+++ Supplied material

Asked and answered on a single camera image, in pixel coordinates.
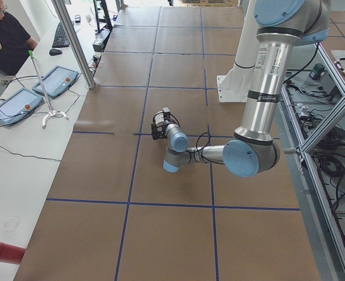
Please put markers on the red cylinder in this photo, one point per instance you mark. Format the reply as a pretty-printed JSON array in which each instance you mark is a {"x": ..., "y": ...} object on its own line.
[{"x": 11, "y": 254}]

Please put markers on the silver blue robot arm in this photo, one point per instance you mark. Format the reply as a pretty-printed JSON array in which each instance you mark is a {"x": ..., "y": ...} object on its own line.
[{"x": 282, "y": 25}]

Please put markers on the grey aluminium frame post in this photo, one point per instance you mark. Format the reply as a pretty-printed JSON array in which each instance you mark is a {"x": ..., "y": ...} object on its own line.
[{"x": 64, "y": 18}]

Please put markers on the near blue teach pendant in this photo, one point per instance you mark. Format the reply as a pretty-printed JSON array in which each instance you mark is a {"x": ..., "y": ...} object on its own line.
[{"x": 18, "y": 106}]

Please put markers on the blue teach pendant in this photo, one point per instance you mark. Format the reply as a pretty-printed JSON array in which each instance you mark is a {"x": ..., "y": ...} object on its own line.
[
  {"x": 58, "y": 80},
  {"x": 18, "y": 106}
]

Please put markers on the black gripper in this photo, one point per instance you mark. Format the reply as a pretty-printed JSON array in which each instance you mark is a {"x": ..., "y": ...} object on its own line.
[{"x": 157, "y": 130}]

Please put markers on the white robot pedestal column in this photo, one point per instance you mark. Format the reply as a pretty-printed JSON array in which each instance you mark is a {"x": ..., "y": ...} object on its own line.
[{"x": 234, "y": 86}]

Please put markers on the black computer keyboard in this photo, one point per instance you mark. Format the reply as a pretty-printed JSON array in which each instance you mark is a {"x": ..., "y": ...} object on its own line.
[{"x": 60, "y": 38}]

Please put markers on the black computer mouse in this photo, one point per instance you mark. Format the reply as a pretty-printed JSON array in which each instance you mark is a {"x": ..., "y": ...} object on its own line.
[{"x": 55, "y": 52}]

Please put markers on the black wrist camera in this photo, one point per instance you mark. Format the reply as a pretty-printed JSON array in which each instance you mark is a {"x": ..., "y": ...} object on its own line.
[{"x": 166, "y": 113}]

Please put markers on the person in black shirt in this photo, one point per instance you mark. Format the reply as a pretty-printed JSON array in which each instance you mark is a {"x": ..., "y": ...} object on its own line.
[{"x": 15, "y": 43}]

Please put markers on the far blue teach pendant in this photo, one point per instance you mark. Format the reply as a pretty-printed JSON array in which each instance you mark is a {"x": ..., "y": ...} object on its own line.
[{"x": 58, "y": 80}]

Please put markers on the silver stick with green tip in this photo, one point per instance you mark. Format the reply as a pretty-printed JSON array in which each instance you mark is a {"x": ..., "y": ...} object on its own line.
[{"x": 52, "y": 112}]

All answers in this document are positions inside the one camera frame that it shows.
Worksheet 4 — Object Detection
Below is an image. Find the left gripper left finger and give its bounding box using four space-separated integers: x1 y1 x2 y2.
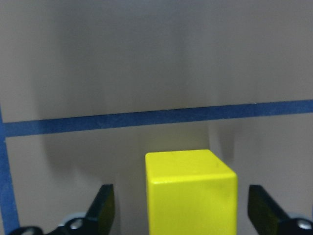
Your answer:
7 184 115 235

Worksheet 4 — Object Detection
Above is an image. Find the brown paper table cover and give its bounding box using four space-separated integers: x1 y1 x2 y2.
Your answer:
0 0 313 235

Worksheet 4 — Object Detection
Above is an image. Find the yellow block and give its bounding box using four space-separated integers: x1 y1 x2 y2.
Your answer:
145 149 238 235

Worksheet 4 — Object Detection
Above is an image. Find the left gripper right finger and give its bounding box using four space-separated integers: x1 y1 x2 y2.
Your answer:
247 185 313 235

++++++

◆ **Problem to solve**: Give back the full data exactly as it reads, but drop the pictures.

◆ **Result of the task**:
Asked and answered on a single camera image, in pixel coordinates.
Please put markers on the red cylinder in this photo, one point per instance you mark. Format the reply as a pretty-printed JSON array in which each instance you mark is a {"x": ..., "y": ...} object on its own line.
[{"x": 11, "y": 254}]

Please put markers on the silver blue robot arm in this photo, one point per instance you mark. Format the reply as a pretty-printed JSON array in which each instance you mark is a {"x": ..., "y": ...} object on its own line.
[{"x": 282, "y": 25}]

Please put markers on the grey aluminium frame post in this photo, one point per instance you mark. Format the reply as a pretty-printed JSON array in which each instance you mark is a {"x": ..., "y": ...} object on its own line.
[{"x": 64, "y": 18}]

Please put markers on the near blue teach pendant in this photo, one point per instance you mark. Format the reply as a pretty-printed JSON array in which each instance you mark is a {"x": ..., "y": ...} object on its own line.
[{"x": 18, "y": 106}]

Please put markers on the blue teach pendant in this photo, one point per instance you mark. Format the reply as a pretty-printed JSON array in which each instance you mark is a {"x": ..., "y": ...} object on its own line.
[
  {"x": 58, "y": 80},
  {"x": 18, "y": 106}
]

Please put markers on the black gripper in this photo, one point per instance you mark. Format the reply as a pretty-printed JSON array in which each instance you mark is a {"x": ..., "y": ...} object on its own line.
[{"x": 157, "y": 130}]

Please put markers on the white robot pedestal column in this photo, one point per instance you mark. Format the reply as a pretty-printed JSON array in which each instance you mark is a {"x": ..., "y": ...} object on its own line.
[{"x": 234, "y": 86}]

Please put markers on the black computer keyboard in this photo, one point per instance you mark. Format the reply as a pretty-printed JSON array in which each instance you mark is a {"x": ..., "y": ...} object on its own line.
[{"x": 60, "y": 38}]

Please put markers on the black computer mouse in this photo, one point per instance you mark. Format the reply as a pretty-printed JSON array in which each instance you mark is a {"x": ..., "y": ...} object on its own line.
[{"x": 55, "y": 52}]

Please put markers on the black wrist camera in this photo, one point per instance you mark. Format the reply as a pretty-printed JSON array in which each instance you mark is a {"x": ..., "y": ...} object on its own line.
[{"x": 166, "y": 113}]

Please put markers on the person in black shirt in this photo, one point per instance you mark. Format the reply as a pretty-printed JSON array in which each instance you mark is a {"x": ..., "y": ...} object on its own line.
[{"x": 15, "y": 43}]

Please put markers on the far blue teach pendant in this photo, one point per instance you mark. Format the reply as a pretty-printed JSON array in which each instance you mark is a {"x": ..., "y": ...} object on its own line.
[{"x": 58, "y": 80}]

Please put markers on the silver stick with green tip in this photo, one point per instance you mark. Format the reply as a pretty-printed JSON array in which each instance you mark is a {"x": ..., "y": ...} object on its own line.
[{"x": 52, "y": 112}]

All answers in this document are positions inside the one camera frame that it shows.
Worksheet 4 — Object Detection
Below is an image. Find the left gripper left finger and give its bounding box using four space-separated integers: x1 y1 x2 y2.
Your answer:
7 184 115 235

Worksheet 4 — Object Detection
Above is an image. Find the brown paper table cover and give its bounding box using four space-separated integers: x1 y1 x2 y2.
Your answer:
0 0 313 235

Worksheet 4 — Object Detection
Above is an image. Find the yellow block and give its bounding box using four space-separated integers: x1 y1 x2 y2.
Your answer:
145 149 238 235

Worksheet 4 — Object Detection
Above is an image. Find the left gripper right finger and give its bounding box using four space-separated integers: x1 y1 x2 y2.
Your answer:
247 185 313 235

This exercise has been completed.